Reproduce the lines below verbatim. Pictures are to be omitted.

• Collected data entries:
..............................

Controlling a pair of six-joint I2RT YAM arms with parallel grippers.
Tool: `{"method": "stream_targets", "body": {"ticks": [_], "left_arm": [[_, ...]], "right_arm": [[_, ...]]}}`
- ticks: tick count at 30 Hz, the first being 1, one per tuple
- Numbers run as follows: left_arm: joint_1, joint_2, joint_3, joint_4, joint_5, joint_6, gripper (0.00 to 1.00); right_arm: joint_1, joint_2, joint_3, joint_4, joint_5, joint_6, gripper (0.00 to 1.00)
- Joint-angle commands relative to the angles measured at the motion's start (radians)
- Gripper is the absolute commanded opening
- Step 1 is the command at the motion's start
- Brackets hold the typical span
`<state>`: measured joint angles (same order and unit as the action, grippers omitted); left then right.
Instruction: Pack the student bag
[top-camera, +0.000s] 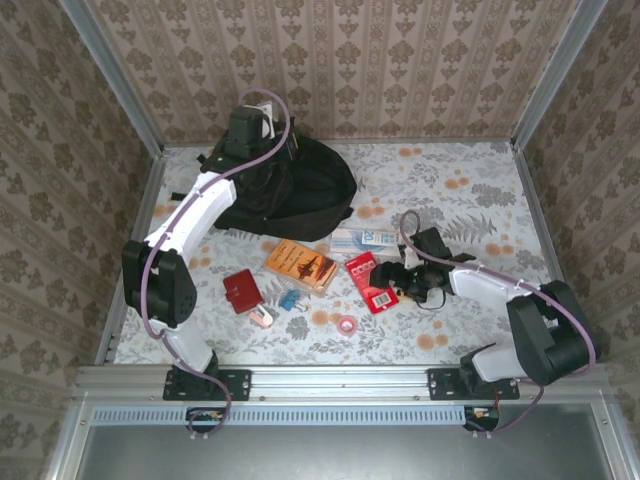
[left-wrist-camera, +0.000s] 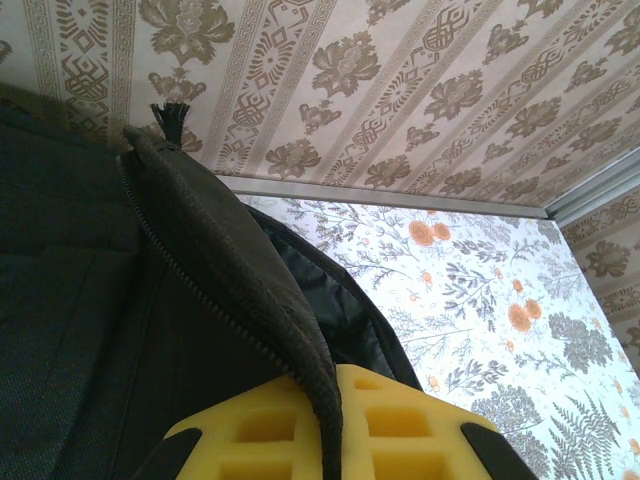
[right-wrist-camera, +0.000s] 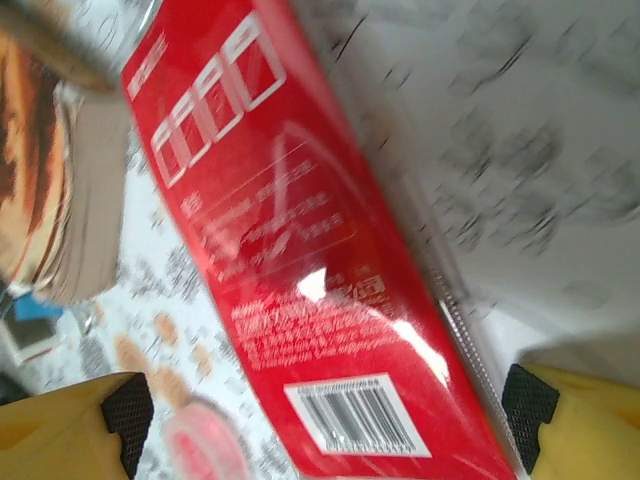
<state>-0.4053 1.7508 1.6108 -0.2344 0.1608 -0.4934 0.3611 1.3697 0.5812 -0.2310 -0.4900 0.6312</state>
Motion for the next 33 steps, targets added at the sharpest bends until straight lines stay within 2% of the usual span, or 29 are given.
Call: {"method": "stream_targets", "body": {"ticks": [1,9,13,22,25,33], "left_arm": [[-0.006,-0.033,0.014,0.035,0.011,0.022,0.0],[-0.007,-0.031,0.012,0.035,0.008,0.025,0.0],[-0.01,-0.027,0.013,0.034,0.011,0.026,0.0],[-0.017,-0.015,0.017,0.031,0.017,0.026,0.0],[-0.017,-0.017,0.018,0.029,0.015,0.029,0.0],[-0.017,-0.018,0.019,0.028,0.011,0.03,0.0]], "right_arm": [[0.044,-0.016,-0.038,0.04,-0.118,0.095,0.93],[0.156,0.186,0.086,0.22,-0.14,0.191,0.93],[0.173,0.191,0.093,0.289,-0.119,0.235,0.92],[0.112,0.077,0.059,0.141,0.097,0.204,0.85],[0.101,0.084,0.076,0.108,0.132,0.187,0.84],[0.098,0.193,0.143,0.095,0.108,0.17,0.84]]}}
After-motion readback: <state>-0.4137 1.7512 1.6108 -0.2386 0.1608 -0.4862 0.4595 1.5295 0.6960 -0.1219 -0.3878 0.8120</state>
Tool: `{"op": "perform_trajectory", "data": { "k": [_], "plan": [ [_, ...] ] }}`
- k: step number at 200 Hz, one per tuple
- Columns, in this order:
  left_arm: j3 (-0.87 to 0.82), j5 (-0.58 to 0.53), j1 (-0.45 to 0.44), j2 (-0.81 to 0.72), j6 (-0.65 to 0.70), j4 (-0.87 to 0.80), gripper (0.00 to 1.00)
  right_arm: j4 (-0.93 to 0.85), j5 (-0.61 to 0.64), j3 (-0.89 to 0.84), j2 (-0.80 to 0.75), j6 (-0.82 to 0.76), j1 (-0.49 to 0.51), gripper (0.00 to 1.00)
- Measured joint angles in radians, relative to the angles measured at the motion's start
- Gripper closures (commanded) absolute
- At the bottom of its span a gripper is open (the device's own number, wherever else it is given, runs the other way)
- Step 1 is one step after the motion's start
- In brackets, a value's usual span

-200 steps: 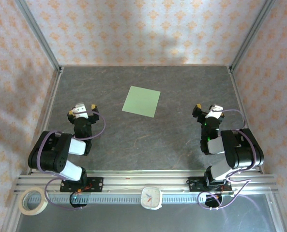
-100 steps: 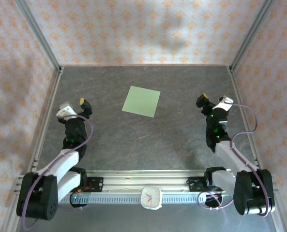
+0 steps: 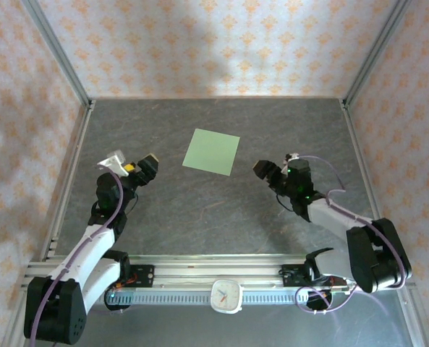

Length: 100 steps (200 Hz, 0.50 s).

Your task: Fold a paper plane with a square sheet of paper (pick it up from the middle)

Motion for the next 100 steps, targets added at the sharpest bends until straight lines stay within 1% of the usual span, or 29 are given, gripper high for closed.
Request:
{"op": "perform_trajectory", "data": {
  "k": [20,48,73,100],
  "plan": [
    [0.000,0.053,-0.037,0.016,-0.037,-0.020,0.01,0.000,0.024,0.026,0.039,0.039,0.066,0.23],
    [0.008,0.090,-0.089,0.043,-0.049,-0.066,0.01,0.029,0.053,0.063,0.110,0.095,0.146,0.30],
    [0.037,0.111,-0.100,0.072,-0.046,-0.119,0.01,0.047,0.072,0.130,0.214,0.127,0.204,0.34],
    [0.064,0.113,-0.100,0.077,-0.037,-0.162,0.01,0.044,0.087,0.258,0.352,0.143,0.227,0.40]
  ]
}}
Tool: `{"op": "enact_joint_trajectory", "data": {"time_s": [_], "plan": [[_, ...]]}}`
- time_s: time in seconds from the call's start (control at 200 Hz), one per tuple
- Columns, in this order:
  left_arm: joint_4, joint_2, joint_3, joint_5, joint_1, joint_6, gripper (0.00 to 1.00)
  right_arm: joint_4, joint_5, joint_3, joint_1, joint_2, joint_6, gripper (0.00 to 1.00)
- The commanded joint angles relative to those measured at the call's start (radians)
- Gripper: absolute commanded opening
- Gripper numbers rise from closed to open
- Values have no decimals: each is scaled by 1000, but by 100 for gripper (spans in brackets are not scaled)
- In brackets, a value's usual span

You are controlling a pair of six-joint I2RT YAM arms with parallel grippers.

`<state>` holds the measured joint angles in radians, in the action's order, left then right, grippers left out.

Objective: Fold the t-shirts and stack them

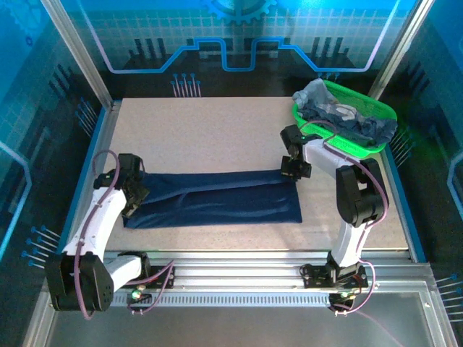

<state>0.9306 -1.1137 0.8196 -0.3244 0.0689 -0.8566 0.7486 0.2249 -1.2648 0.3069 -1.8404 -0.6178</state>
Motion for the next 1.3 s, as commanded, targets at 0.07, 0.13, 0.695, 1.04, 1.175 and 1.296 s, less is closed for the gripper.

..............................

• Response:
Controlling a pair of six-joint I2RT YAM arms with parallel grippers.
Tool: `{"method": "stream_targets", "body": {"ticks": [_], "left_arm": [[_, ...]], "right_arm": [[_, ...]]}}`
- ticks: tick count at 30 Hz, the first being 1, one per tuple
- Numbers run as follows: left_arm: joint_1, joint_2, joint_3, joint_4, joint_5, joint_6, gripper (0.00 to 1.00); right_arm: joint_1, joint_2, joint_3, joint_4, joint_5, joint_6, gripper (0.00 to 1.00)
- Joint-angle commands relative to the angles measured at the motion's start (radians)
- Gripper is the absolute commanded opening
- Step 1 is the command at the motion's start
- Brackets hold the typical span
`<state>`: measured joint angles (same order and unit as the action, grippers omitted); left then right.
Instruction: Pack the student bag
[top-camera, +0.000s] 
[left-wrist-camera, +0.000s] 
[right-wrist-camera, +0.000s] 
<state>-0.4053 1.7508 1.6108 -0.2344 0.1608 -0.4934 0.3611 1.3697 0.5812 -0.2310 -0.4900 0.6312</state>
Motion for the next 33 steps, targets added at the sharpest bends until straight lines stay within 2% of the usual span, or 29 are given.
Call: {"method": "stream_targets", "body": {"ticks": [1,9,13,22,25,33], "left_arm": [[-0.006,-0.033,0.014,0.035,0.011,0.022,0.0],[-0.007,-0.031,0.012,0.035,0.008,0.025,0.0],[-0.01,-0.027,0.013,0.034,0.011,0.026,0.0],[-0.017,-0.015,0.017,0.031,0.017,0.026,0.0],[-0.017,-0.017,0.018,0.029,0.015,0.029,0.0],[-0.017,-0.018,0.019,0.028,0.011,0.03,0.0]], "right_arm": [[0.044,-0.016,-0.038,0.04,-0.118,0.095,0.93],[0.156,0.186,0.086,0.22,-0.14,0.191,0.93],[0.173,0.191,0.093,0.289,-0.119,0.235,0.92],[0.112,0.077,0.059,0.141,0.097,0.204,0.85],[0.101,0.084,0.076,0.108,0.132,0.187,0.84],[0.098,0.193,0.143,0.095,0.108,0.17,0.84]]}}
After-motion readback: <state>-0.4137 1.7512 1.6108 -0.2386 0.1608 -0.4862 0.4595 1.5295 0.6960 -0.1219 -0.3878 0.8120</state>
Tool: `{"op": "perform_trajectory", "data": { "k": [_], "plan": [ [_, ...] ] }}`
- k: step number at 200 Hz, one per tuple
- Columns, in this order:
  left_arm: j3 (-0.87 to 0.82), j5 (-0.58 to 0.53), j1 (-0.45 to 0.44), j2 (-0.81 to 0.72), j6 (-0.65 to 0.70), j4 (-0.87 to 0.80), gripper (0.00 to 1.00)
  right_arm: j4 (-0.93 to 0.85), j5 (-0.61 to 0.64), j3 (-0.89 to 0.84), j2 (-0.80 to 0.75), j6 (-0.82 to 0.76), j1 (-0.49 to 0.51), gripper (0.00 to 1.00)
- Measured joint angles in radians, relative to the angles measured at the motion's start
- Gripper closures (commanded) absolute
- At the bottom of its span a gripper is open (the device's own number, wherever else it is given, runs the other way)
- Step 1 is one step after the motion's start
- In brackets, a value's usual span

-200 steps: 
-100 steps: 
+0 steps: 

Length: 100 steps (200 Hz, 0.50 s).

Your task: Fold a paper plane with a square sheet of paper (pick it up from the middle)

Motion for the next 100 steps, targets added at the sharpest bends until straight lines stay within 1% of the usual span, or 29 are given, gripper high for closed.
Request:
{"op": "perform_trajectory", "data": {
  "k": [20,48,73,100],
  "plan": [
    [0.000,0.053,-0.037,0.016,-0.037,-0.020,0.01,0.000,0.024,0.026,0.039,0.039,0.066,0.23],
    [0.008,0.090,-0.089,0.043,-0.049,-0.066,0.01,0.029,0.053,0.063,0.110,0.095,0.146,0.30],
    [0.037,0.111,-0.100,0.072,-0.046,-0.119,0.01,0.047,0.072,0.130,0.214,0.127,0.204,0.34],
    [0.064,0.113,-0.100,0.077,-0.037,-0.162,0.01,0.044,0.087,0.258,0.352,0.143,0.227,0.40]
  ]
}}
Tool: `{"op": "enact_joint_trajectory", "data": {"time_s": [_], "plan": [[_, ...]]}}`
- time_s: time in seconds from the call's start (control at 200 Hz), one per tuple
- Columns, in this order:
  left_arm: joint_4, joint_2, joint_3, joint_5, joint_1, joint_6, gripper (0.00 to 1.00)
  right_arm: joint_4, joint_5, joint_3, joint_1, joint_2, joint_6, gripper (0.00 to 1.00)
- The commanded joint angles relative to those measured at the call's start (radians)
- Gripper: absolute commanded opening
- Gripper numbers rise from closed to open
- Values have no decimals: each is scaled by 1000, but by 100 for gripper (spans in brackets are not scaled)
- In brackets, a value's usual span

You are controlling a pair of six-joint I2RT YAM arms with parallel grippers.

`<state>` holds the measured joint angles in radians, in the action's order, left then right, grippers left out.

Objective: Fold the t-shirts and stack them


<state>0.9306 -1.1137 0.8196 -0.3244 0.0689 -0.8566 0.7486 0.2249 -1.2648 0.3069 -1.8404 -0.6178</state>
Motion for the next 1.3 s, as commanded, targets at 0.07, 0.13, 0.695, 1.04, 1.175 and 1.296 s, less is closed for the gripper.

The exercise is done, and nothing more is needed.